When a line of the entries contains "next", please list that line.
──────── DATA IN THIS EXERCISE ────────
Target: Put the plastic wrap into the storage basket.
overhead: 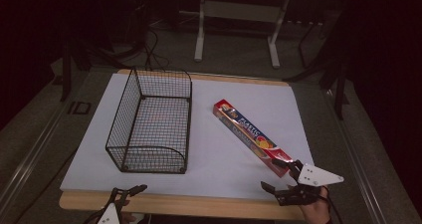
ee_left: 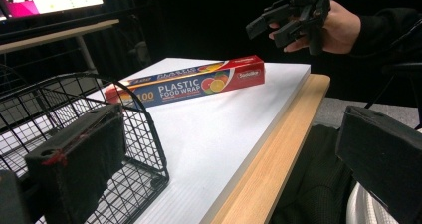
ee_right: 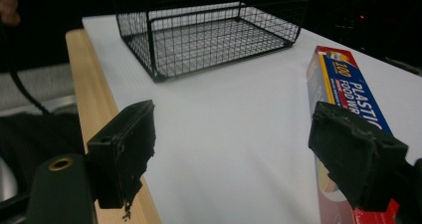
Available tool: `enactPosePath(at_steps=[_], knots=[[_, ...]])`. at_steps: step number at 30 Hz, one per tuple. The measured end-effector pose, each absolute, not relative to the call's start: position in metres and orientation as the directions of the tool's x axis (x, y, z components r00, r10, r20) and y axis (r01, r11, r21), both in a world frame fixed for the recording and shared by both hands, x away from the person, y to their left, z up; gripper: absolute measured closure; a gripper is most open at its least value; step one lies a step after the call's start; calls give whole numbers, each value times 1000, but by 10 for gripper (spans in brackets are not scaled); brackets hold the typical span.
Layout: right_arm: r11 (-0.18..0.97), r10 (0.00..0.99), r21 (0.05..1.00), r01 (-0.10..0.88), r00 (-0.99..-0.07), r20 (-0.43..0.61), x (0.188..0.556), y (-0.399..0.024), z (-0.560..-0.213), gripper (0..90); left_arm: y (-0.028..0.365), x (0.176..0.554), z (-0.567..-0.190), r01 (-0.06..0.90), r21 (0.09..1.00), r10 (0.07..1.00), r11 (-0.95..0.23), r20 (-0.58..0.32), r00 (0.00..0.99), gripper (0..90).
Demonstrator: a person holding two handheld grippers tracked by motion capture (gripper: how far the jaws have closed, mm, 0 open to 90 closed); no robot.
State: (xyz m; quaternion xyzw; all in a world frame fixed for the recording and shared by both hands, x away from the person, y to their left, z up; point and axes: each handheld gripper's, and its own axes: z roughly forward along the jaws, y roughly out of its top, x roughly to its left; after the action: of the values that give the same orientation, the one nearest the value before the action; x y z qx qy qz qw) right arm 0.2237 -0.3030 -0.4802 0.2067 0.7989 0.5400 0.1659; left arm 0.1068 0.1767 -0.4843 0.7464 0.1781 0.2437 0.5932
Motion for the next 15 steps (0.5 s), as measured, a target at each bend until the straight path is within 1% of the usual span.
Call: enactPosePath(at_steps=[2,4,6,8,12,15], knots=[[348,489,926,142,-871,-50,225,-301,-481,185,177,107,-484,-25,972,553,-235,154,819,1],[348,489,926,142,-871,-50,225,-301,-481,185,176,107,-484,-25,972,552,-235,155,819,1],[384,458,911,151,-888,-45,224,-295,-480,170,176,106,-484,-28,971,549,-236,157,821,1],[385,470,908,165,-882,-39,224,-293,-479,133,176,106,-484,-28,971,549,-237,158,821,1],[377,487,908,184,-873,-25,228,-292,-477,113,176,106,-484,-28,971,549,-236,157,821,1],[370,518,908,199,-855,-24,234,-292,-472,103,176,106,-484,-28,972,546,-235,156,823,1]])
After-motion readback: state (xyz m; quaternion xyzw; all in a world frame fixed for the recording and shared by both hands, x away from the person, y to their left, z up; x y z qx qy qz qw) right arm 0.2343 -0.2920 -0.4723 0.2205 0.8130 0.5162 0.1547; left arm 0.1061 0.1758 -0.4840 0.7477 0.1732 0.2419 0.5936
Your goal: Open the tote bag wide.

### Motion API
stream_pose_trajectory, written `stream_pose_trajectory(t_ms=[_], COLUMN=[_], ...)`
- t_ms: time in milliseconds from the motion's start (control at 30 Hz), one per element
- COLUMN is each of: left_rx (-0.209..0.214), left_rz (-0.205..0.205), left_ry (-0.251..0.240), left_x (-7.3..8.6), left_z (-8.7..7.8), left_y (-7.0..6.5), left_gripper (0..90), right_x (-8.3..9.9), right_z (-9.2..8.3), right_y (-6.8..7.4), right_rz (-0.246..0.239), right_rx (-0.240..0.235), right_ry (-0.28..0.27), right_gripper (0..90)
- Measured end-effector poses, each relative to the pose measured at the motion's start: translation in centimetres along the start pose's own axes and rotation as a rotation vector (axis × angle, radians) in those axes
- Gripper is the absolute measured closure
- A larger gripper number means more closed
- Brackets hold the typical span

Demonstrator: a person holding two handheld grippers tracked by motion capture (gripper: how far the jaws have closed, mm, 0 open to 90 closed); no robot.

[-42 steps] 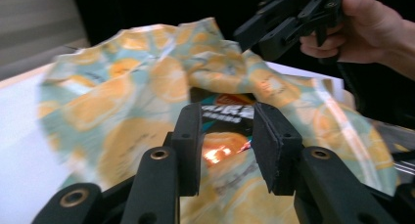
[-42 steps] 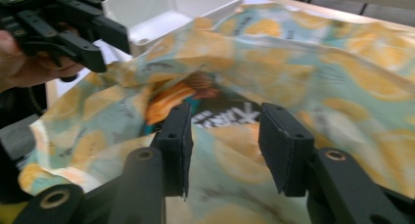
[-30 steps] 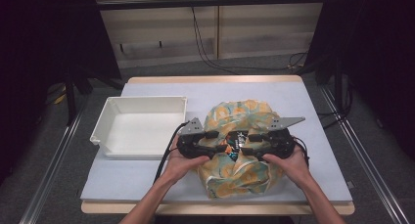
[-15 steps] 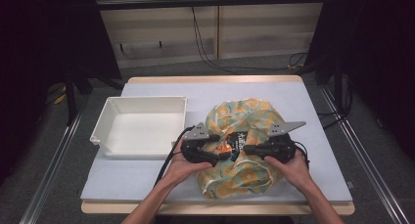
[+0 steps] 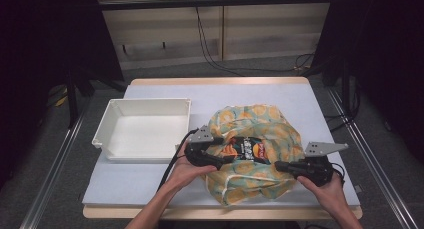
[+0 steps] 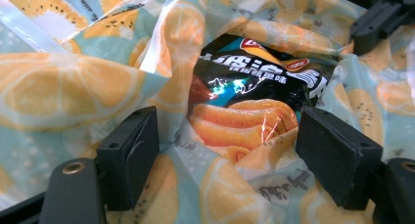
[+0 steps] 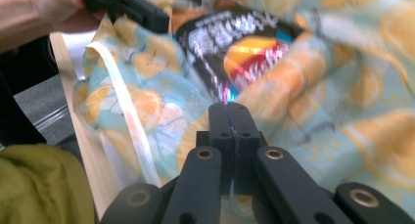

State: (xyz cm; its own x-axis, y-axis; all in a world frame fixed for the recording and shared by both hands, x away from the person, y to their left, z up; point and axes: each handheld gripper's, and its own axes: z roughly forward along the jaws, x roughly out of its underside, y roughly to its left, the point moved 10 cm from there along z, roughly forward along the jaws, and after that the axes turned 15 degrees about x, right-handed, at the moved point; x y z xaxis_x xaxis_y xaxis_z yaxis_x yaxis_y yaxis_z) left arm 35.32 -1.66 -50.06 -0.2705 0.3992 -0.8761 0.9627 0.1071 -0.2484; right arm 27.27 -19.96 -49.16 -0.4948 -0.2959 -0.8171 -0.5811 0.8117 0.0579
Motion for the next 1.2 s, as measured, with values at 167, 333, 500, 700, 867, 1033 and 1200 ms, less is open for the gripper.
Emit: stream_pose_trajectory(t_ms=[167,333,500,700,867,1033,1200], left_rx=[0.004,0.001,0.003,0.007,0.025,0.071,0.134], left_rz=[0.002,-0.001,0.01,0.007,0.036,0.061,0.082], left_ry=[0.006,0.005,0.006,-0.011,-0.042,-0.042,-0.037], left_x=[0.1,0.2,0.2,-0.3,-1.8,-3.2,-4.7], left_z=[0.0,0.0,0.1,-0.5,-1.4,-1.2,0.2], left_y=[0.0,0.0,-0.1,-0.4,-1.7,-3.3,-4.6], left_gripper=[23.8,24.3,24.9,29.7,37.4,43.8,55.3], right_x=[2.0,3.7,5.6,4.4,2.6,0.6,-1.6], right_z=[-0.6,-0.9,-1.0,-1.4,-2.1,-2.7,-2.5], right_y=[-0.3,-0.6,-0.8,-0.9,-0.8,-0.9,-1.2], right_rz=[0.009,0.027,0.024,0.026,0.021,0.03,0.039], right_rx=[0.02,0.039,0.049,0.051,0.051,0.053,0.065], right_ry=[0.035,0.061,0.113,0.053,0.006,-0.043,-0.08], right_gripper=[90.0,90.0,90.0,87.8,75.7,62.4,58.4])
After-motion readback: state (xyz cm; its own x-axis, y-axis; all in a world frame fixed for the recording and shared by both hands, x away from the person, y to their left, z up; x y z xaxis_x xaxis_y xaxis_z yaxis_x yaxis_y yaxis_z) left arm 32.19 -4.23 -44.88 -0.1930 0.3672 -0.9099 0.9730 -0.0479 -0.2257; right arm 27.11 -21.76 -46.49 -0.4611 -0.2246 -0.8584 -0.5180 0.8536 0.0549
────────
**SOLUTION TO THIS PROBLEM:**
Motion for the next 15 steps (0.5 s), as measured, a target at each bend until the straight path is within 1% of the usual span.
Motion for the next 1.2 s, as measured, with values at 167, 333, 500, 700, 867, 1033 and 1200 ms, less is open for the gripper.

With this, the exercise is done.